A câmera percorre o andar de
Ariel, o nosso personagem-narrador, quando ele através
de sua voz off nos conta e nos pinta o habitat do qual ele é parte integrante.
O habitat em questão é o espaço de uma galeria comercial
incrustada no centro da grande Buenos Aires, que pelo
seu cotidiano seria igual a muitas outras galerias existentes
em qualquer grande cidade, com seus personagens e pequenas
estórias de vida, porém mesmo podendo ser um mosaico
de personagens e fatos banais para um olhar externo,
não o é de forma alguma para Ariel. O personagem, então,
cataloga minuciosamente cada integrante daquele microcosmo,
começando pelo nome, estabelecimento do qual é dono,
e por algum elo que une aquele personagem à sua estória
pessoal. Ao apresentar a lanchonete da galeria, Ariel
recorda que um dia ela serviu de palco para um incidente
protagonizado por seu pai, que discutiu com o dono porque
a maionese estava estragada. São essas pequenas estórias,
aparentemente insignificantes e sem nenhuma importância
que vão pontuar a narrativa de O
abraço partido.
Ariel vivencia uma crise existencial, as suas perambulações
por Buenos Aires são sintomas de uma incessante busca
de sentido e significado para sua vida. Desconhecendo
a verdade sobre o seu passado, e o real motivo que levou
o pai a abandoná-lo, ele experimenta um presente atormentado
e confuso que o levou a largar opções consideradas concretas,
como a sua namorada e sua carreira de arquiteto. Agora,
ele almeja possuir uma nova identidade através da legitimação
de sua nacionalidade polonesa – como se a solução para
os seus problemas estivesse embutida no ato de fugir.
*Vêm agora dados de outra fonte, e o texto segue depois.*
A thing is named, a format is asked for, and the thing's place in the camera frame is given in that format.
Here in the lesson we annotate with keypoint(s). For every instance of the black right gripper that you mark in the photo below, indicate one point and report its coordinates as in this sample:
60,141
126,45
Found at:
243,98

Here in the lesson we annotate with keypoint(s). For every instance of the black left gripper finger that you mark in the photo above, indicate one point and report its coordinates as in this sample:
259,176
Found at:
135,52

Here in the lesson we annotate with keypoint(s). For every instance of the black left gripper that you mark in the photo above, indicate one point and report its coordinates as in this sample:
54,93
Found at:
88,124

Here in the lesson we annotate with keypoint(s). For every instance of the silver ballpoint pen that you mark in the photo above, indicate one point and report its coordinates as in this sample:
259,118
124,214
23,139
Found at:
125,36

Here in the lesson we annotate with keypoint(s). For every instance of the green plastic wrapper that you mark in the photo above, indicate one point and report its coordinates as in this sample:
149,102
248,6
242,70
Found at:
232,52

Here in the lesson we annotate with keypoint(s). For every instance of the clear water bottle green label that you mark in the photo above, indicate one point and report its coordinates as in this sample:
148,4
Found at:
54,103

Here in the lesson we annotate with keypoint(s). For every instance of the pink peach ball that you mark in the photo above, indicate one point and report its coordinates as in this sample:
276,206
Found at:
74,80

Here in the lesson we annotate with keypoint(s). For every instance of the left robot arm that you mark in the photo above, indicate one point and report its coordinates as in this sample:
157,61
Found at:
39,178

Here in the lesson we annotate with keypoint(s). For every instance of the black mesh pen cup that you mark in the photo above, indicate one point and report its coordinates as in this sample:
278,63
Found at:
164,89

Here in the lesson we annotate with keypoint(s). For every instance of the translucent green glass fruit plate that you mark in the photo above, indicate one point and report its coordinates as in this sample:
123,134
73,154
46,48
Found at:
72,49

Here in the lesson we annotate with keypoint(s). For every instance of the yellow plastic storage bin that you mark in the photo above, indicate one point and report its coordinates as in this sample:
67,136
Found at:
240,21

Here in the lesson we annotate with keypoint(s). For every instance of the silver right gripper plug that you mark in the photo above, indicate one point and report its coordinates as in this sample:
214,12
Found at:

E é justamente isso que o nosso personagem almeja: correr
incessantemente sem rumo e sem destino definido, para
agarrar algo que nem ele mesmo sabe o que é. Todas as
três cenas em que Ariel aparece correndo sem rumo são
antecedidas por seqüências onde são mostradas para ele
ocorrências que exigem de sua parte uma tomada de posição
e uma decisão para ser eleita. Sem saber o que fazer,
Ariel executa uma corrida-perambulação que unifica o
desespero da fuga e a ânsia de uma procura incansável:
a procura de seu passado, de sua identidade e do afeto
perdido.
Ariel, através dos caminhos e ruas percorridos, delineia
uma nova e particular geografia. Em uma importante seqüência,
sua mãe conta para ele um incidente ocorrido em sua
infância. Segundo ela Ariel com 4 anos de idade vagou
pela praia sozinho até se perder, porque inconscientemente
achava que estava nos desertos de Israel à procura do
pai. Aqui está realçada a idéia da busca de um espaço
imaginário onde todas as ausências e faltas poderão
enfim ser supridas. A construção desses espaços é análoga
à junção de fragmentos compostos por pequenas estórias,
como a da maionese estragada e a do conserto do rádio
número 30. Em um bloco narrativo denominado Fragmentos
de Elias o nosso personagem revê a única imagem
em que ele aparece com o pai. Essa imagem e essas estórias
são as únicas ferramentas que ele dispõe para dar forma
a algo insistentemente abstrato.
A busca de uma forma e de um sentido para a vida também
está presente nas outras micro narrativas que compõem
o universo representado pela galeria. A estória de amor
protagonizado pelo casal de coreanos, que fugiu de seu
país para poder casar, ou a do amigo de Ariel que se
apaixonou por uma lituana mesmo sem saber uma palavra
do seu idioma. São pequenas fábulas que servem para
costurar o desenlace central: a recomposição e a plenitude
de um afeto ou abraço que outrora foi partido.